Regardless, Beyoncé does now have the most Grammys of any musician in history, and that deserves celebration. She broke the record with a varied haul: Best Traditional R&B Performance for “Plastic Off the Sofa,” Best Dance Recording for “Break My Soul,” Best R&B Song for “Cuff It,” and the one that put her over, Best Dance/Electronic Album for Renaissance. So after her record-setting night, let’s take stock of Bey’s history at the show by ranking all 32 of her wins based on how right the Academy (and in some cases, Beyoncé’s own team, which chooses where to submit her work) got it.
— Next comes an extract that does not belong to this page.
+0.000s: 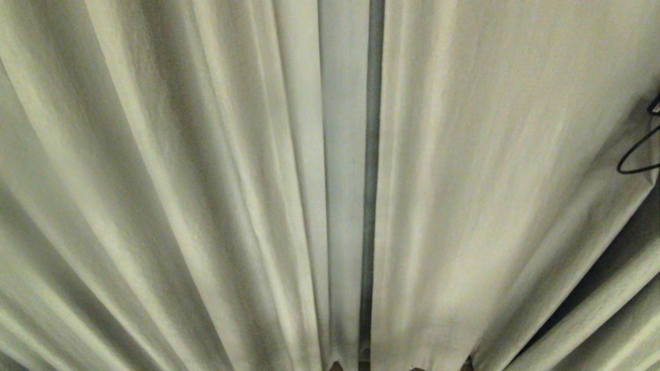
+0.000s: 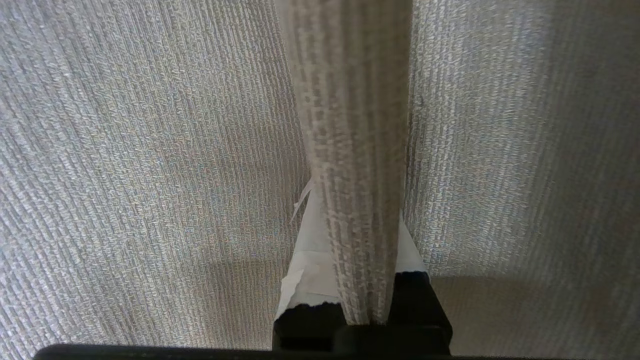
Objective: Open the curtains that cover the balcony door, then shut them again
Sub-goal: Pull the outer curtains open on both sides
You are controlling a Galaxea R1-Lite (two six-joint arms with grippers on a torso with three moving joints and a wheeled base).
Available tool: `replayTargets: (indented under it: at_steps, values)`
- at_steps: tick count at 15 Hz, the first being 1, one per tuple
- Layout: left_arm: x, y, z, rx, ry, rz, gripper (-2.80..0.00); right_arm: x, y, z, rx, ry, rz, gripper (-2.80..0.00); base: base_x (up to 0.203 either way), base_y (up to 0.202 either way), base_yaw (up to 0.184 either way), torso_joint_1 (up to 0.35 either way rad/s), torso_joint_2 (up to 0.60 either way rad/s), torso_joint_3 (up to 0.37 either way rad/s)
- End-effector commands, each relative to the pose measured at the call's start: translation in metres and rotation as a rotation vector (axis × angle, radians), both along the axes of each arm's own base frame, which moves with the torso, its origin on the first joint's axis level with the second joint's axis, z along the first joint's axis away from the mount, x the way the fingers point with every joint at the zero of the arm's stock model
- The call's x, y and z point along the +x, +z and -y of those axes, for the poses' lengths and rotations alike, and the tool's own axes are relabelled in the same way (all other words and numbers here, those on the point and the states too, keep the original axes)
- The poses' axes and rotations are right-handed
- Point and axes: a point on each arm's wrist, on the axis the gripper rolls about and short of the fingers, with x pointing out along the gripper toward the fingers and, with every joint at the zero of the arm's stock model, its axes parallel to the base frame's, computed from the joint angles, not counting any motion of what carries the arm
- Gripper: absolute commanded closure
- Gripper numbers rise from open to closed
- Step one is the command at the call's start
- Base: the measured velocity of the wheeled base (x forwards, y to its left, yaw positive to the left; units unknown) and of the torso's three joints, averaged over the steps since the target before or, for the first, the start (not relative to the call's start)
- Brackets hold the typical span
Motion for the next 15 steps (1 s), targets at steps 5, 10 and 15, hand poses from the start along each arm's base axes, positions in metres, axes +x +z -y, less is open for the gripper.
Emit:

That’s a bit of a nebulous proposition, so here are some guidelines:
1. Did the win further Beyoncé’s career, or was it symbolic of something larger?
2. Was the song or album good enough to earn the title of the award?
3. Did the song or album deserve higher honors?
To give an example using this year’s nominations: A win for “Be Alive,” Beyoncé’s song for the movie King Richard, in Best Song Written for Visual Media, wouldn’t be too high on the list because it’s not what we’re eager to see rewarded; a win for “Plastic Off the Sofa” in Best Traditional R&B Performance, an impressive song but for a category Bey has won before, falls somewhere in the middle; and a win for Renaissance in Album of the Year … would we have even had to tell you?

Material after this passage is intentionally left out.